It is very often the case that a new engine costs more to buy than the boat to which it is fitted - so if you want to get into powerboating on a very limited budget, that leaves you with some work to do. Plainly, lots of power is not an option, so what you need is either a boat that makes the very best of the little power available or a boat that is used in a way (or in an environment) where outright pace is not the key requirement.
The polyethylene route
Scandinavian polyethylene specialist, Pioner (pronounced ‘Pioneer’) is famous for its bombproof little boats. They ply the waterways serving as club support and safety craft and while their reputation is more about solidity than thrills, they do have a more dynamic hull in the range. Known as the 11 Sport, it comes with a relatively aggressive deep-V hull, designed to improve grip and soften the ride when the seas get a little lumpy. Though small and relatively basic, standard features include the integrated steering console and the ability to plane at pace with two adults on board and just 15hp on the transom. You also get a large storage locker under the helm seat, a non-slip (semi) self-draining deck and a long options list to help customise the craft to your liking. With room for four, a weight of just 125kg and the longevity of nuclear waste, it’s an excellent budget boat.

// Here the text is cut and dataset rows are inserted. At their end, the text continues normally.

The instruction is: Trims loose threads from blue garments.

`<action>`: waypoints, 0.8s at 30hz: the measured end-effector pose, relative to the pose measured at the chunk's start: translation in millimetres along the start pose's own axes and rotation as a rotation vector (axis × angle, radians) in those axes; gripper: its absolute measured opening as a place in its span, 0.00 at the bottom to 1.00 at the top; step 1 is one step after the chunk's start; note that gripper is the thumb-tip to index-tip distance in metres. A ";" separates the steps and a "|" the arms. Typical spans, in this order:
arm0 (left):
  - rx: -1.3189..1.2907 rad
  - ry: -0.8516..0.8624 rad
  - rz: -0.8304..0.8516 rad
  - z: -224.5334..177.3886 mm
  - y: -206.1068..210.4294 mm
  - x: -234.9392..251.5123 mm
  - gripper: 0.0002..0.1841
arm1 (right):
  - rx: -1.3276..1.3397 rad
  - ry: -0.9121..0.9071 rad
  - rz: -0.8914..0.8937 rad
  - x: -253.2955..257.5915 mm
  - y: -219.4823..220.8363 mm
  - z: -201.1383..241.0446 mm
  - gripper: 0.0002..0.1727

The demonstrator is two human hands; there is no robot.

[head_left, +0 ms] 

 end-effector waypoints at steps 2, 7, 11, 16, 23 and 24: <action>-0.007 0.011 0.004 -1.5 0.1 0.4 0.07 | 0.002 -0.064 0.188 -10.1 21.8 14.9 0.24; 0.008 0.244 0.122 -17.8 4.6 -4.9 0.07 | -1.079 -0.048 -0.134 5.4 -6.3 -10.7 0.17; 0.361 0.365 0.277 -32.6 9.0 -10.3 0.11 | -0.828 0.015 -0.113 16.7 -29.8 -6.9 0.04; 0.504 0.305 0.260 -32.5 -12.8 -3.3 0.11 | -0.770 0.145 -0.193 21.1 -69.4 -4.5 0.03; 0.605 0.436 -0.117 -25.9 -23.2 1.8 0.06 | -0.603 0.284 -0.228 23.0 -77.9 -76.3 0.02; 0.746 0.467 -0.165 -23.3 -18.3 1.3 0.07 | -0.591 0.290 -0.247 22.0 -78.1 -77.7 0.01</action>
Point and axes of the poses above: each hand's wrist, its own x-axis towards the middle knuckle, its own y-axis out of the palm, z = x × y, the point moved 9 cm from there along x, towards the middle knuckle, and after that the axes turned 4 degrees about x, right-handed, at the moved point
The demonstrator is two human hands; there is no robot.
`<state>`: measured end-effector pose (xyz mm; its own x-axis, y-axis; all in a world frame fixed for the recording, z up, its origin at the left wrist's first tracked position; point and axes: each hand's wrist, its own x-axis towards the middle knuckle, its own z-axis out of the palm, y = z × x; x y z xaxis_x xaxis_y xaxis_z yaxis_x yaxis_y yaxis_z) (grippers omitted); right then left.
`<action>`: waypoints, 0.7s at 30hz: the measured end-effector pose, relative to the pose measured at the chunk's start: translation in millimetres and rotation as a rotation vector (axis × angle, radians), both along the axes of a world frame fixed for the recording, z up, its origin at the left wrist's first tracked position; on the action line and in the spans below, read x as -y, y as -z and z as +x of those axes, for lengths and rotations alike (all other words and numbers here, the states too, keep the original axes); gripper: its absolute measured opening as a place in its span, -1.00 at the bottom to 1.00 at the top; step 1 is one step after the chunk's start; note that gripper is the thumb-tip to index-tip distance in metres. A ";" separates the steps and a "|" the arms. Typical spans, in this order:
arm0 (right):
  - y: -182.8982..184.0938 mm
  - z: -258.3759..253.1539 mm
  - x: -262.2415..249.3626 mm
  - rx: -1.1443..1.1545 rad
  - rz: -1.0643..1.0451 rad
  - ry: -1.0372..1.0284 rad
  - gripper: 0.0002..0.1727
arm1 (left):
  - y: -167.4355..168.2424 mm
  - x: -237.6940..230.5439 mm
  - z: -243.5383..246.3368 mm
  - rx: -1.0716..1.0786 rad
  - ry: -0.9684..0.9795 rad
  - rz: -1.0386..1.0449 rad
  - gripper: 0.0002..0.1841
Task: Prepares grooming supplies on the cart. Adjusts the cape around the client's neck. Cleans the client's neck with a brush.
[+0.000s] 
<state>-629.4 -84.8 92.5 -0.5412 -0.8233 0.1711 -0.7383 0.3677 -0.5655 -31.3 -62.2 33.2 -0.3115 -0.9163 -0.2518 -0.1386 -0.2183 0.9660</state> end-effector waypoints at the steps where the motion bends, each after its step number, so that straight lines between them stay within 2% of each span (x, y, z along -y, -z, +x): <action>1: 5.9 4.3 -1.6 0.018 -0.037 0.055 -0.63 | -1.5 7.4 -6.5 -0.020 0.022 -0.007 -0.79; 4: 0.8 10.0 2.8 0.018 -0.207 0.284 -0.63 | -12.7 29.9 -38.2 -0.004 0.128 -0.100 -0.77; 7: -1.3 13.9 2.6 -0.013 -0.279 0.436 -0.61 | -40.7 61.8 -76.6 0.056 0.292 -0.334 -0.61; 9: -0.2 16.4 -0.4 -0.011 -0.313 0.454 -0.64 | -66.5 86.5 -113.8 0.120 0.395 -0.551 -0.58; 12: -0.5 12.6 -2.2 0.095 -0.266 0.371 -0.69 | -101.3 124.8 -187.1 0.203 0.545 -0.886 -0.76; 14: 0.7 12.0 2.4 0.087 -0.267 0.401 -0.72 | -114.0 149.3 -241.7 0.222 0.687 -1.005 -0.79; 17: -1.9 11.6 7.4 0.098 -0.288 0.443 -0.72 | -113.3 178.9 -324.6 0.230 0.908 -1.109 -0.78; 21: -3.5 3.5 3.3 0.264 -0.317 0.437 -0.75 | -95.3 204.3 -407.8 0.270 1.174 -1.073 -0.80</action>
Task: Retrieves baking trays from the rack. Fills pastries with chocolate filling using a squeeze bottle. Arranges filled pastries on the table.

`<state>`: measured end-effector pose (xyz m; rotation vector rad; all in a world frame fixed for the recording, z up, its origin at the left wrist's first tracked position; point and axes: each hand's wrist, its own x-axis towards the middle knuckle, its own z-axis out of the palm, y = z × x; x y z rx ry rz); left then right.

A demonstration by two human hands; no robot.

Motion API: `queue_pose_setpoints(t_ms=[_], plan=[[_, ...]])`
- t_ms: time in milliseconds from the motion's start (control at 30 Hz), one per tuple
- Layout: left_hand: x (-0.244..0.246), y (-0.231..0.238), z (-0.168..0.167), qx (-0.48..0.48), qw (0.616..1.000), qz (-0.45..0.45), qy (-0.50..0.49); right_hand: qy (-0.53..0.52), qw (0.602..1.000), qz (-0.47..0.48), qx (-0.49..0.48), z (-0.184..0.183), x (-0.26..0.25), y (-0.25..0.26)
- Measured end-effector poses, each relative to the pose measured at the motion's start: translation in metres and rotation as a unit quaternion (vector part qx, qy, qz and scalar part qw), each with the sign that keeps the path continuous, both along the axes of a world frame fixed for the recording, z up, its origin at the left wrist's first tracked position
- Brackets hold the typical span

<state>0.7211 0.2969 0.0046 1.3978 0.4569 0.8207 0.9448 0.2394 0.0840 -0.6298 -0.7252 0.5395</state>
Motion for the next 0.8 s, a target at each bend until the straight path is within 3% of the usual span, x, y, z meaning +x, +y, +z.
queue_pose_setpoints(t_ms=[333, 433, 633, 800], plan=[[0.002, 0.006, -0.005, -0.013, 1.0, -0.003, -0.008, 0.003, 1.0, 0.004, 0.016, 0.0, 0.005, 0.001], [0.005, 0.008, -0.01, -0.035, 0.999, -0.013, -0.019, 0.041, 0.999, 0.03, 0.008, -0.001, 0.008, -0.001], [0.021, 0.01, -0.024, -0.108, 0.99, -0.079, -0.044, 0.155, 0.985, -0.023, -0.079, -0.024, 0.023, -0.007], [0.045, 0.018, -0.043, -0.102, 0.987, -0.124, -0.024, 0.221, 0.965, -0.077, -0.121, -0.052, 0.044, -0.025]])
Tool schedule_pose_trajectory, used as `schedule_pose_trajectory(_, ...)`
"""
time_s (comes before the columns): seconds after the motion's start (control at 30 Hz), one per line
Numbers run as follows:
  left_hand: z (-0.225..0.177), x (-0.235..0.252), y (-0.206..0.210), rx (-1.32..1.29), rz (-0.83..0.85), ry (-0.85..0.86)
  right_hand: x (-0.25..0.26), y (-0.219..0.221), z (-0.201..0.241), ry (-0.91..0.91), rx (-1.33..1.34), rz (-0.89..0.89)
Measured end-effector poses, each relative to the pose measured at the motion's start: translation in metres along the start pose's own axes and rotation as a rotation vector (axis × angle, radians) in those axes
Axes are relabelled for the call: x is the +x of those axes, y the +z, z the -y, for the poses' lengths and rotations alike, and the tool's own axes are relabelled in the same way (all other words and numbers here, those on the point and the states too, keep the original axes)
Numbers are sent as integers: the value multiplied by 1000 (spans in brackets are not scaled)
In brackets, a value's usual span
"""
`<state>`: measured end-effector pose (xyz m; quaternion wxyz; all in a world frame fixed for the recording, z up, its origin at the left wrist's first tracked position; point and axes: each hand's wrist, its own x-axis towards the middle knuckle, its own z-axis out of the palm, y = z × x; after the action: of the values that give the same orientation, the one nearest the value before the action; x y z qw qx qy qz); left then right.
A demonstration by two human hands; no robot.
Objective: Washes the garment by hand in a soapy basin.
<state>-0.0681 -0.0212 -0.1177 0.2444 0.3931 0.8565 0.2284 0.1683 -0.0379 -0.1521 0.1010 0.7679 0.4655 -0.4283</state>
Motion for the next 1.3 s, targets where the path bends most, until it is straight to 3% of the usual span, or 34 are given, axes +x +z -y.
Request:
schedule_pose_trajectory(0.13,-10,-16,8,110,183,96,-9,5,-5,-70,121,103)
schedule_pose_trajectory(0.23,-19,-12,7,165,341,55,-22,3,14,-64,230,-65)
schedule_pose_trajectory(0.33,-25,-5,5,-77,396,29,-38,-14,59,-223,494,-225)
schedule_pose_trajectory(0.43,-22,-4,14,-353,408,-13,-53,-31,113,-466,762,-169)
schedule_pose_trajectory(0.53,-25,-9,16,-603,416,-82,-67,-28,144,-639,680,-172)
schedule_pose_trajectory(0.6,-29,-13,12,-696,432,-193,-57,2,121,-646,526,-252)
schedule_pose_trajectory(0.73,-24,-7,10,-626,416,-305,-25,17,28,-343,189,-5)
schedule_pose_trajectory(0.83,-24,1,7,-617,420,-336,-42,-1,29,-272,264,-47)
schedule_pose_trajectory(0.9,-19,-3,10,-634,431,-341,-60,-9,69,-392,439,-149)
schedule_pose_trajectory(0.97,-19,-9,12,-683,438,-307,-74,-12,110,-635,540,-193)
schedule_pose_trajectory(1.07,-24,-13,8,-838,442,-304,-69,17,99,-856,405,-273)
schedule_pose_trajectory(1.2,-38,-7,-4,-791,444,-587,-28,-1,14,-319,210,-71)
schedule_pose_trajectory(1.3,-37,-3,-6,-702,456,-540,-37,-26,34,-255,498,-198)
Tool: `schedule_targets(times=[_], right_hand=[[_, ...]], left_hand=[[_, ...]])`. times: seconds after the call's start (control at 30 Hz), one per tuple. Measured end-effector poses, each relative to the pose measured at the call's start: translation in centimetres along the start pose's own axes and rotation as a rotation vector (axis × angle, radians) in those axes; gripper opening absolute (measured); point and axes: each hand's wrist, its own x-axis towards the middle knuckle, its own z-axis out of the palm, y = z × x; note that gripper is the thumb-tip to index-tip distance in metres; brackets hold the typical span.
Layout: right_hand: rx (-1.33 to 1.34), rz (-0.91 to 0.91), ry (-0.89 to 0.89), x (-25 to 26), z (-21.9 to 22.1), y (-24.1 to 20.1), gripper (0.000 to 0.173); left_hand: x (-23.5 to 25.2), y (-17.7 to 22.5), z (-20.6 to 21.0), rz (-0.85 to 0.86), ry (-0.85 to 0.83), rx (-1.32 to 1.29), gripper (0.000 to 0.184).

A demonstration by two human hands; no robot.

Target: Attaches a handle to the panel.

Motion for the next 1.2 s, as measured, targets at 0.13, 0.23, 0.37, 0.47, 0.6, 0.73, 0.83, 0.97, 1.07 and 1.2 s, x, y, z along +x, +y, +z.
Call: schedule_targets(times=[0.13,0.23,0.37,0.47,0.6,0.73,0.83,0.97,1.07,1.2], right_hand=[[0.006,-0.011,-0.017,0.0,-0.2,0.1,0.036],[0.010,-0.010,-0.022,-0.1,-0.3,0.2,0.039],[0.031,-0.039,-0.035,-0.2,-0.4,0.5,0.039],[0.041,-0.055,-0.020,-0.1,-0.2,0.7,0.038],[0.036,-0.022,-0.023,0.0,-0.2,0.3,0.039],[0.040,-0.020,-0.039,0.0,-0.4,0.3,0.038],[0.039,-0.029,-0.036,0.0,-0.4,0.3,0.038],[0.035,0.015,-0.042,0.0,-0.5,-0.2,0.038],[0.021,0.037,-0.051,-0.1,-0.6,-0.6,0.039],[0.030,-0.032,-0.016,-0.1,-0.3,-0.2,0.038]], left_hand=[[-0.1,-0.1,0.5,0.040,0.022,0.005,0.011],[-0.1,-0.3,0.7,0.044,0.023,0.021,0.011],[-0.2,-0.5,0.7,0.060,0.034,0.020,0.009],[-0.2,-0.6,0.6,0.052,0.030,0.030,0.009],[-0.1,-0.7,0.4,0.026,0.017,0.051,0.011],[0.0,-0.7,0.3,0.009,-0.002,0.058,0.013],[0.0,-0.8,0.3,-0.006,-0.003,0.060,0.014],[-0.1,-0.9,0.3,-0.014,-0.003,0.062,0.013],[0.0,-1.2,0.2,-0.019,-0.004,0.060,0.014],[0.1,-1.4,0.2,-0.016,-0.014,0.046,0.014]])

The polyethylene alternative
At the opposite end of the globe, Kiwi builder, Smartwave, is generating a fleet of boats with a growing fan base - and like most of the Smartwave range, the AV3500 is built to be unbreakable. Imported by Marine Revolution, standard features include an alloy engine bracket in long or short shaft options, grab rails at bow and stern, a removable centre seat with storage locker, upholstered bow and stern seats, a self-draining anchor locker, an anchor cleat, a towing eye and a pair of rod holders. You can order this boat complete with the Suzuki DF8 and an Indespension Merit trailer for £4,981. And if you have a bit more money to spare, you could even specify the Smartfire version, with a centre console and remote helm.
The aluminium route
Aluminium is a great building material for boats, combining resilience with light weight, easy maintenance and relative affordability. Of course it rarely looks as neatly finished as GRP, but in the form of the Linder Sportsman 355, it is very attractive indeed. At just 84 kg, this boat can be propelled by anything from a pair of oars to a small electric outboard. And if you fancy more in the way of performance, a portable 8hp outboard will keep you planing all day on very little fuel. It will carry three people (or 320kg) and if well looked after, it will last you a lifetime. At £2,350 for the boat, you should have plenty spare to specify the engine and explore the accessories list. And if you fancy more space (for four people or 400kg), you can up the ante with the 440 Fishing for an extra £345. With one person aboard at a seven-knot cruise, you can apparently achieve a fuel flow of just 0.11 litres per mile, which equates to very cheap boating for you and the family. Whichever of Linder’s excellent ‘tinnies’ you fancy, a call to BHG Marine is a top way for the budget boater to get started.
The displacement route
The Kruger Alpha III is a very classic looking displacement launch. At 180kg, it’s the heaviest boat here, so forget about pace and think instead about serenity and comfort. This thing will easily carry an entire family and will look just as good in a glamorous harbour as an English waterway. The standard boat comes complete with the lovely wraparound rope fenders and centre console and can be yours for a boat only price of £2,950. If you want the full package, the Alfa III with a new Mariner F9.9EL outboard and galvanised roller-glide trailer is listed at a turnkey price of £6,895, but with some haggling and perhaps a little compromise, your £5,000 budget could make you the proud owner of a very desirable boat. See ABC Marine and Leisure for details.
The used route
If you want something a rung or two further up the ladder, you need to turn to the used market. Though this tends to involve waving goodbye to the reassuring safety net of dealer back-up and manufacturer warranties, the UK used boat market is very active, so bargains are plentiful. Even a brief search of the most popular online sites showed me this 2006 American-built 12-foot aluminium Lowe fishing boat with a generous beam in great condition. It comes with two folding seats, a fish finder, four rod holders, six rod tubes, two oars, a light board, a 2002 roller trailer with spare wheel and a 2006 Tohatsu 6hp outboard. Ideally suited to sheltered fishing excursions, the asking price (even before haggling) is just £1,700. It’s an ideal example of just how far your money can go.
A bit of advice: haggle hard!
While £5,000 is not likely to buy you a superboat, it should certainly be enough to get you and your family on the water with a safe and reliable craft. If buying new, look for modest size and power, robust building materials and simplistic design from an established name. If buying used, look for high-spec options, but make sure you keep your key requirements firmly in mind. And whether you buy from a builder, a dealer or a private seller, haggle hard. Yes, I know you’re British and it’s not in your nature but as a boat buyer in an economic downturn, you hold all the cards.